FSV3 & FSV4 Intersection:
Number of numerical features: 148
Number of categorical features: 9

Categorical features:
['agent2', 'agent1_playout', 'agent2_exploration_const', 'agent2_playout', 'agent1_selection', 'agent1_exploration_const', 'agent2_score_bounds', 'agent2_selection', 'agent1']


In [9]:
# Get intersection of numerical and categorical features for fsv2, fsv3, fsv4
numerical_intersection = set(fsv2_numerical) & set(fsv3_numerical) & set(fsv4_numerical)
categorical_intersection = set(fsv2_categorical) & set(fsv3_categorical) & set(fsv4_categorical)

print("Intersection between fsv2, fsv3 and fsv4:")
print(f"Number of numerical features: {len(numerical_intersection)}")
print(f"Number of categorical features: {len(categorical_intersection)}")

Intersection between fsv2, fsv3 and fsv4:
Number of numerical features: 76
Number of categorical features: 2


***
### importance selection

In [10]:
!ls ../data/results | grep importance

feat_importance_catboost_cv1.csv
feat_importance_lightgbm_cv1.csv
feat_importance_xgboost_cv1.csv


In [11]:
imp_lgb = pd.read_csv("../data/results/feat_importance_lightgbm_cv1.csv")
imp_cat = pd.read_csv("../data/results/feat_importance_catboost_cv1.csv")
imp_xgb = pd.read_csv("../data/results/feat_importance_xgboost_cv1.csv")

imp_lgb["importance_relative_cumsum"] = imp_lgb["importance_relative"].cumsum()
imp_cat["importance_relative_cumsum"] = imp_cat["importance_relative"].cumsum()
imp_xgb["importance_relative_cumsum"] = imp_xgb["importance_relative"].cumsum()

len(imp_lgb)

598

In [12]:
def get_important_features(cut_off=0.9, join_type='intersection'):
    """
    Get important features based on importance scores from multiple models.
    
    Args:
        cut_off (float): Importance threshold between 0 and 1
        join_type (str): Either 'intersection' or 'union' to determine how to combine features
        
    Returns:
        tuple: Lists of numerical and categorical feature names
    """
    # Get features for each model under cutoff threshold
    imp_lgb_cut = imp_lgb.query(f"importance_relative_cumsum < {cut_off}").copy()
    imp_cat_cut = imp_cat.query(f"importance_relative_cumsum < {cut_off}").copy()
    imp_xgb_cut = imp_xgb.query(f"importance_relative_cumsum < {cut_off}").copy()

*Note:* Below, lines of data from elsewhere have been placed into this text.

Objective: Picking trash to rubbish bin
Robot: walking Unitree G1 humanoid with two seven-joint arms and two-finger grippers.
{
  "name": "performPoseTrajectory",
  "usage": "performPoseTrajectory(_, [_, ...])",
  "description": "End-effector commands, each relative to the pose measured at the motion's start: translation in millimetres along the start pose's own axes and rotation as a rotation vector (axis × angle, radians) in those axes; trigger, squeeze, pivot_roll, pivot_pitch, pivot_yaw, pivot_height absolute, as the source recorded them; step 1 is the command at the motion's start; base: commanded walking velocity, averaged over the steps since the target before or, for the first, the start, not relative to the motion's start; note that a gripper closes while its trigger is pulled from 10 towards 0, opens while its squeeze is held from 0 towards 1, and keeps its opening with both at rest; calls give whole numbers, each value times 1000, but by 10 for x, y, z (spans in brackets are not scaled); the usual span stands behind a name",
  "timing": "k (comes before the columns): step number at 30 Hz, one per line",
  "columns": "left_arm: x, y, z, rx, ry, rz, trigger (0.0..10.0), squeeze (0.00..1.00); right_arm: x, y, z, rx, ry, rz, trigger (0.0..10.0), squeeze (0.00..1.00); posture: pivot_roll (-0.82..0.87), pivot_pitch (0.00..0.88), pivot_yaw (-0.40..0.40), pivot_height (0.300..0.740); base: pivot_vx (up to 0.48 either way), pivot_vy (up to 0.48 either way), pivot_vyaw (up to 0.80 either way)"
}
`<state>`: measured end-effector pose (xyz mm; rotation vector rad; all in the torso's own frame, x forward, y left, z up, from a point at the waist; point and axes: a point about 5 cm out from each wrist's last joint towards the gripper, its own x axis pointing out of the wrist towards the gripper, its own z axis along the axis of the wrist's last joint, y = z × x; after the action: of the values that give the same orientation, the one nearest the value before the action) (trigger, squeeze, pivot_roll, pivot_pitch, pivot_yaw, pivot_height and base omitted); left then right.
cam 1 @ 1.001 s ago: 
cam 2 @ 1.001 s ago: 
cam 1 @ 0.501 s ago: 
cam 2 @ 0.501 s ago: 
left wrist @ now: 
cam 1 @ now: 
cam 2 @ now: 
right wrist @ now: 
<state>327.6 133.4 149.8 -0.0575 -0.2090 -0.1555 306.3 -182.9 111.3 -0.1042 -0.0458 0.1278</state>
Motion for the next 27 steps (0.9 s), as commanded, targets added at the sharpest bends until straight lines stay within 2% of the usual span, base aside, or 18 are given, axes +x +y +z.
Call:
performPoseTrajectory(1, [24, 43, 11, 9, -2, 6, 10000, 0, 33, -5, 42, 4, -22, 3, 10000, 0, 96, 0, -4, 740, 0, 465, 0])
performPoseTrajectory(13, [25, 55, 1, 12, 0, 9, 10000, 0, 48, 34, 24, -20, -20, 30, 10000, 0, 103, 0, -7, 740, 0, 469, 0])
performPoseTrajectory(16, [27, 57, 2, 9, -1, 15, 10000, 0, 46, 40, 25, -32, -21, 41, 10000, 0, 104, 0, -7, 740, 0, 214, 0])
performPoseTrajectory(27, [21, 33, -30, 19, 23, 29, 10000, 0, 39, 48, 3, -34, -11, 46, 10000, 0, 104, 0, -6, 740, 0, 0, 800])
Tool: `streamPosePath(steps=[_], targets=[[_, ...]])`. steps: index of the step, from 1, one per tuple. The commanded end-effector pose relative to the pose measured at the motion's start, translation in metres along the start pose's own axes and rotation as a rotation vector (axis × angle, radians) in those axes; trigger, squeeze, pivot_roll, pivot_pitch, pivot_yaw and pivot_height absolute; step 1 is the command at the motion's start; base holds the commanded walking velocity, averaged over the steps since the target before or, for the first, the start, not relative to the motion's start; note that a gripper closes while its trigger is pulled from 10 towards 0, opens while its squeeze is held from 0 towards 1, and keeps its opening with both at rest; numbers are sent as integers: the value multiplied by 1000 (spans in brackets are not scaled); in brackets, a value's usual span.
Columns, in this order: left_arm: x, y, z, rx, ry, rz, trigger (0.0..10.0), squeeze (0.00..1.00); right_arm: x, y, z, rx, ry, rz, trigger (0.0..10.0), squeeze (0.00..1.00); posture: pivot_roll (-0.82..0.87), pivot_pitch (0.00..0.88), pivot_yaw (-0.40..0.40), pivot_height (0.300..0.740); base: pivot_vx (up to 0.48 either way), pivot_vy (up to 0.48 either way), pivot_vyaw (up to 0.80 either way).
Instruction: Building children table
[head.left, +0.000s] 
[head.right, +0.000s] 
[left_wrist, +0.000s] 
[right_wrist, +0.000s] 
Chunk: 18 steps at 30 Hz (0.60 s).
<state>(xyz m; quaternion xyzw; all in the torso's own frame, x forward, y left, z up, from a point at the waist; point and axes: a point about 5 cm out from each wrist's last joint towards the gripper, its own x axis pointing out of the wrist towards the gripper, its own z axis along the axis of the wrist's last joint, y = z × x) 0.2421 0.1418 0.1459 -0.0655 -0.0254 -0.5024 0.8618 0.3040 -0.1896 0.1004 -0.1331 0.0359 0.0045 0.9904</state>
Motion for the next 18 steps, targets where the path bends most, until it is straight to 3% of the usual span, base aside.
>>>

    print(f"Number of features after {cut_off*100}% importance cutoff:")
    print(f"LightGBM: {len(imp_lgb_cut)} features")
    print(f"CatBoost: {len(imp_cat_cut)} features") 
    print(f"XGBoost: {len(imp_xgb_cut)} features")

    # Get sets of features from each model
    lgb_features = set(imp_lgb_cut['feature'])
    cat_features = set(imp_cat_cut['feature'])
    xgb_features = set(imp_xgb_cut['feature'])

    if join_type == 'intersection':
        selected_features = lgb_features & cat_features & xgb_features
        print(f"\nFeatures common to all models: {len(selected_features)} features")
    elif join_type == 'union':
        selected_features = lgb_features | cat_features | xgb_features
        print(f"Features in any model: {len(selected_features)} features")
    else:
        raise ValueError("join_type must be either 'intersection' or 'union'")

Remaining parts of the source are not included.